About this task
After finding the line with "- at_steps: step" in the entries below, retype exactly each line from there through the line with "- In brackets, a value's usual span", including that final line.

Provided records
------------------------------

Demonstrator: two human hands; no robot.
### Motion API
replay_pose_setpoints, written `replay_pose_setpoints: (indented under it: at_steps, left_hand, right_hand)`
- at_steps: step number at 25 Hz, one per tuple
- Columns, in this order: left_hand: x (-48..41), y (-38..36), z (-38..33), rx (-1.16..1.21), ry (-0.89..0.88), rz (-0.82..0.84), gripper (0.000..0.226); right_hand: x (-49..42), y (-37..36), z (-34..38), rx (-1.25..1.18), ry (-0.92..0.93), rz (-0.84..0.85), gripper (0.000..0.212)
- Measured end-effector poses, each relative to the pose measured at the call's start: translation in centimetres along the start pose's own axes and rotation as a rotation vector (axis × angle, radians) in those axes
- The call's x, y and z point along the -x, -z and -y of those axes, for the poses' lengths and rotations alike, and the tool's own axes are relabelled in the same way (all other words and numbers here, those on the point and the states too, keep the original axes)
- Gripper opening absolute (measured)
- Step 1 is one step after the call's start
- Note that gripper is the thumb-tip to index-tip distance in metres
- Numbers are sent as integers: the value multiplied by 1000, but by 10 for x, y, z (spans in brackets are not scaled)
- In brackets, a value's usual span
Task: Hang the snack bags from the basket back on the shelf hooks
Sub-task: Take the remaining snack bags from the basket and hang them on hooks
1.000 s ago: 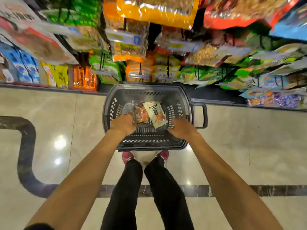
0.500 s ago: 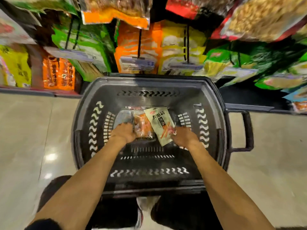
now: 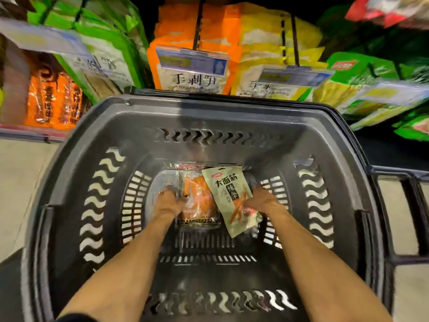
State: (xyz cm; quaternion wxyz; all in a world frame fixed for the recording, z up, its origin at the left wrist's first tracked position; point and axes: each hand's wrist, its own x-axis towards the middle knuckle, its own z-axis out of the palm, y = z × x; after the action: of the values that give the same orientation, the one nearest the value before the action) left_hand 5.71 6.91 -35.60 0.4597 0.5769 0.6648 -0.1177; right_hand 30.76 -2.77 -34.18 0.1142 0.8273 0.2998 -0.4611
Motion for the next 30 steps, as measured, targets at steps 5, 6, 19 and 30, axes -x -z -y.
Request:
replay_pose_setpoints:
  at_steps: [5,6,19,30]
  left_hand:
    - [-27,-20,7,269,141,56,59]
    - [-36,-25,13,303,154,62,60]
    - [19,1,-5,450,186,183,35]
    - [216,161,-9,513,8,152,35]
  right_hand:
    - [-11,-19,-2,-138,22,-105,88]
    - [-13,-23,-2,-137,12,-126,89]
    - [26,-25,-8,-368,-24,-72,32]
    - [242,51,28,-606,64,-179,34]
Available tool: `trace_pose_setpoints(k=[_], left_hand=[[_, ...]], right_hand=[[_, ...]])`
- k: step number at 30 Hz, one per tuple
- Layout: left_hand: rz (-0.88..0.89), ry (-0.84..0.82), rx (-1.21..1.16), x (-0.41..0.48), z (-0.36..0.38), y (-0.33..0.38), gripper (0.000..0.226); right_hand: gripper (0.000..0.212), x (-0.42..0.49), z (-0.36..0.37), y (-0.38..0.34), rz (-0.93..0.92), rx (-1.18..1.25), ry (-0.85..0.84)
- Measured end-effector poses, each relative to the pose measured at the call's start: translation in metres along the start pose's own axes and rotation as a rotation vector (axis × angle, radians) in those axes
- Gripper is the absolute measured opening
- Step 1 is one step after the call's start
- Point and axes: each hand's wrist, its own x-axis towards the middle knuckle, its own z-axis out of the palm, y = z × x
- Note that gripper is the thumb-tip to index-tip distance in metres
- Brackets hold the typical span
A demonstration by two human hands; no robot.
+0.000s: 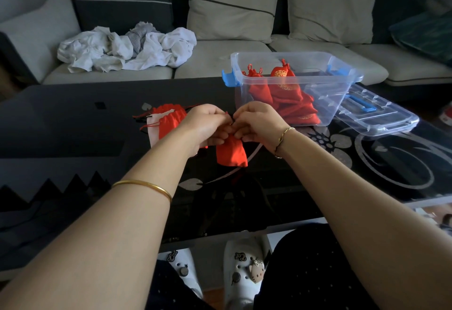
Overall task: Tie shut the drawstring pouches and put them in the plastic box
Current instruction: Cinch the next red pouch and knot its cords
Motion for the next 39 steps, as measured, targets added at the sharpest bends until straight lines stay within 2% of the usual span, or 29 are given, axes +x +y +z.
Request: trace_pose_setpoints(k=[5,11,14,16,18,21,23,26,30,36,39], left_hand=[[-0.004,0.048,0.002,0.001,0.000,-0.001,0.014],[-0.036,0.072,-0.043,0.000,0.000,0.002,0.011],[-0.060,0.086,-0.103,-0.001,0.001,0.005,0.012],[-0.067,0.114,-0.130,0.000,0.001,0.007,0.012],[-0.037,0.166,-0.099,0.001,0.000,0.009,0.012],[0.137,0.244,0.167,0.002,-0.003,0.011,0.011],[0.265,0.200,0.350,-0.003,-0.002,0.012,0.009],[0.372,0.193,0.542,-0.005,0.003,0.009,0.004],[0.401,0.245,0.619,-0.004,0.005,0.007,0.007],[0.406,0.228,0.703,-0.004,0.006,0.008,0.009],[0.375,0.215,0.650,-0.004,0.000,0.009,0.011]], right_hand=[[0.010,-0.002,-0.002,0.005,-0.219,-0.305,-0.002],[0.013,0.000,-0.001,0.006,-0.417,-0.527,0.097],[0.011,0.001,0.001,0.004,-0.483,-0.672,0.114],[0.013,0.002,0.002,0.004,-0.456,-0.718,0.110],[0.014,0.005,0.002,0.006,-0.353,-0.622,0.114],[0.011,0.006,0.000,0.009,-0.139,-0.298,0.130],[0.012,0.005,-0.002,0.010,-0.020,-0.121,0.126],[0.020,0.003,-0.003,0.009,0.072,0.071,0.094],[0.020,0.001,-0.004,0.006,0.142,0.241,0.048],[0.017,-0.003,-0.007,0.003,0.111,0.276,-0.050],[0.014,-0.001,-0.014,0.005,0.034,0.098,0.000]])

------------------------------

Solution to this problem
- at_steps: step number at 25 Hz, one per tuple
- Columns, in this order: left_hand: x (-48..41), y (-38..36), z (-38..33), rx (-1.16..1.21), ry (-0.89..0.88), rz (-0.82..0.84), gripper (0.000..0.226); right_hand: x (-49..42), y (-37..36), z (-34..38), rx (-1.25..1.18), ry (-0.92..0.93), rz (-0.84..0.85), gripper (0.000..0.212)
- Measured end-effector poses, each relative to the pose measured at the call's start: translation in centimetres along the start pose's own axes and rotation as a rotation vector (axis × angle, radians) in those axes
- The call's x, y and z point along the -x, -z and -y of those axes, for the poses' lengths and rotations alike, and the tool's own axes are relabelled in the same way (all other words and numbers here, those on the point and the states too, keep the original axes)
- Gripper opening absolute (measured)
- Step 1 is one step after the call's start
- Note that gripper is the thumb-tip to index-tip distance in metres
- Numbers are sent as integers: the value multiplied by 1000, but by 10 for x, y, z (spans in brackets are not scaled)
- In brackets, a value's usual span

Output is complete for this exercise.